On the Raspberry Pi: (createStream.py)

import io
import socket
import struct
import time
import picamera

# Connect a client socket to my_server:8000 (change my_server to the
# hostname of your server)
client_socket = socket.socket()
client_socket.connect(('10.0.0.3', 777))

# Make a file-like object out of the connection
connection = client_socket.makefile('wb')
try:
    with picamera.PiCamera() as camera:
        camera.resolution = (1024, 768)
        # Start a preview and let the camera warm up for 2 seconds
        camera.start_preview()
        time.sleep(2)

        # Note the start time and construct a stream to hold image data
        # temporarily (we could write it directly to connection but in this
        # case we want to find out the size of each capture first to keep
        # our protocol simple)
        start = time.time()
        stream = io.BytesIO()
        for foo in camera.capture_continuous(stream, 'jpeg', use_video_port=True):
            # Write the length of the capture to the stream and flush to
            # ensure it actually gets sent
            connection.write(struct.pack('<L', stream.tell()))
            connection.flush()

            # Rewind the stream and send the image data over the wire
            stream.seek(0)
            connection.write(stream.read())

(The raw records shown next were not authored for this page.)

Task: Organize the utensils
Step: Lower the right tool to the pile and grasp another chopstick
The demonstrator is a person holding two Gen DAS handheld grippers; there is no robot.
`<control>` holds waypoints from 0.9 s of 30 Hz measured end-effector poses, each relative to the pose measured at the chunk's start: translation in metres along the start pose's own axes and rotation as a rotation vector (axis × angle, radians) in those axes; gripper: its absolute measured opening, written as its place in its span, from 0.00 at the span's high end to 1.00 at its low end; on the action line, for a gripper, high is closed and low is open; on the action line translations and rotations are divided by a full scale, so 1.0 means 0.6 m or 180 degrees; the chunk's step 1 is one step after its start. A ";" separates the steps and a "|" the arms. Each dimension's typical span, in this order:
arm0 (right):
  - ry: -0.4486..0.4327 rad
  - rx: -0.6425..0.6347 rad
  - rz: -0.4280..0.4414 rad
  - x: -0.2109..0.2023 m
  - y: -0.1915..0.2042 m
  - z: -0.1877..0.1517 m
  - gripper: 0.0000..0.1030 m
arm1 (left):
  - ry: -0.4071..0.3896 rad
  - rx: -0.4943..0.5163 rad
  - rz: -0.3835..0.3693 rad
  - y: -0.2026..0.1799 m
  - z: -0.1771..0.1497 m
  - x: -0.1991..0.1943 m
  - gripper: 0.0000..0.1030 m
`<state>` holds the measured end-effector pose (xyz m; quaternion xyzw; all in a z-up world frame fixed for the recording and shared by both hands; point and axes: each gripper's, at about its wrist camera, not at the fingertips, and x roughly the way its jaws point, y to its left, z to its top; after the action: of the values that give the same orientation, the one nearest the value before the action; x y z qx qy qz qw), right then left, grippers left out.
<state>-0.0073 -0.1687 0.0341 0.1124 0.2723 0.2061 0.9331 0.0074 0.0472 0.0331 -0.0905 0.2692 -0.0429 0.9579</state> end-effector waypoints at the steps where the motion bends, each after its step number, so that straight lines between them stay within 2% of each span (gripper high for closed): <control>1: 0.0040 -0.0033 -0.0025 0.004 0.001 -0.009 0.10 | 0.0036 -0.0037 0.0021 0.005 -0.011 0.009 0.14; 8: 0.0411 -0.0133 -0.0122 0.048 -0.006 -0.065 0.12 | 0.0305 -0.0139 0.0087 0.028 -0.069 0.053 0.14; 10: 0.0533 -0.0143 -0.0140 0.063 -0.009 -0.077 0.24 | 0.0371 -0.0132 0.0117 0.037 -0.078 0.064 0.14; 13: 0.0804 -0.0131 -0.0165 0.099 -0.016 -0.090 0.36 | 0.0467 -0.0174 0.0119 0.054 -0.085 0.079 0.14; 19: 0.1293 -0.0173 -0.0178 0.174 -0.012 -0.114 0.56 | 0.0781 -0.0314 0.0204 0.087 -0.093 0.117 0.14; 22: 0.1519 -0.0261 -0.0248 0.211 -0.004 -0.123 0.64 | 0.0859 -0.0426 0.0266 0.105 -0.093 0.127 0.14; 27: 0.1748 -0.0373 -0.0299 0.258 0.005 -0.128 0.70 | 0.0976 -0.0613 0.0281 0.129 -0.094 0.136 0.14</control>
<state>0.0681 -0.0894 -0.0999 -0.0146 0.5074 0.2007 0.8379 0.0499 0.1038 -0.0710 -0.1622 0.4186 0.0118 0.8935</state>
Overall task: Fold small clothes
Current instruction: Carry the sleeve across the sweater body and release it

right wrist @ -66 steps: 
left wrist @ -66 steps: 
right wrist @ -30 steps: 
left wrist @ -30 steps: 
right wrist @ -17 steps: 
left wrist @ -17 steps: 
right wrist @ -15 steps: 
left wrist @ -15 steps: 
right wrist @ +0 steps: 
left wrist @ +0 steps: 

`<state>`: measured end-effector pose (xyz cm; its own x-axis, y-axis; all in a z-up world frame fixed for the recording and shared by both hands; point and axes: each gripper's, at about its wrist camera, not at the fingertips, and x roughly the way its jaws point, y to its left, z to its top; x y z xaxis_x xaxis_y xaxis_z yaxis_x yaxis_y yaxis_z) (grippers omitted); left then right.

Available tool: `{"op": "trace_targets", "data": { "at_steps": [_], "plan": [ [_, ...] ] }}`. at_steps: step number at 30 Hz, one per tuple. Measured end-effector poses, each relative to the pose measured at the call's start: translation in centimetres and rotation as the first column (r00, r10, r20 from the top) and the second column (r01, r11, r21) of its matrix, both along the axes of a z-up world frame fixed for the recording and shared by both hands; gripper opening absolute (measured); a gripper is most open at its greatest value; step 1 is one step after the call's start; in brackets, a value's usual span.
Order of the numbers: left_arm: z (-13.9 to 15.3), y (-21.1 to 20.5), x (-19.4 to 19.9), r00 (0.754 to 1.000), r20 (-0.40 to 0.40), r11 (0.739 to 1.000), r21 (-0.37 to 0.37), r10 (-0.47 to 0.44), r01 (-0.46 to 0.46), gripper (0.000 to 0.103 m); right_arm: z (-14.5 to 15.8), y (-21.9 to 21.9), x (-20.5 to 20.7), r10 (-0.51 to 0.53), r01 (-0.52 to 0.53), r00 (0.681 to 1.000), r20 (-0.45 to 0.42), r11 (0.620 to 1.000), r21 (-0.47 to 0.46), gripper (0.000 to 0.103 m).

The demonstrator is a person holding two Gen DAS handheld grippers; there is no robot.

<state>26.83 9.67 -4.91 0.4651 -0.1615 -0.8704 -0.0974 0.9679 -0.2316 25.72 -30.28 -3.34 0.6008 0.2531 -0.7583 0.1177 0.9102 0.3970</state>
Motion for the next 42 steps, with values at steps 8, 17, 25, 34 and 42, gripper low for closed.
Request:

            # Reset the stream for the next capture
            stream.seek(0)
            stream.truncate()
    # Write a length of zero to the stream to signal we're done
    connection.write(struct.pack('<L', 0))
finally:
    connection.close()
    client_socket.close()

On the machine that is processing the stream: (processStream.py)

import io
import socket
import struct
import cv2
import numpy as np

# Start a socket listening for connections on 0.0.0.0:8000 (0.0.0.0 means
# all interfaces)
server_socket = socket.socket()
server_socket.bind(('0.0.0.0', 777))
server_socket.listen(0)

# Accept a single connection and make a file-like object out of it
connection = server_socket.accept()[0].makefile('rb')
try:
    while True:
        # Read the length of the image as a 32-bit unsigned int. If the
        # length is zero, quit the loop
        image_len = struct.unpack('<L', connection.read(struct.calcsize('<L')))[0]
        if not image_len:
            break
        # Construct a stream to hold the image data and read the image
        # data from the connection
        image_stream = io.BytesIO()
        image_stream.write(connection.read(image_len))
        # Rewind the stream, open it as an image with opencv and do some
        # processing on it
        image_stream.seek(0)
        image = Image.open(image_stream)

        data = np.fromstring(image_stream.getvalue(), dtype=np.uint8)
        imagedisp = cv2.imdecode(data, 1)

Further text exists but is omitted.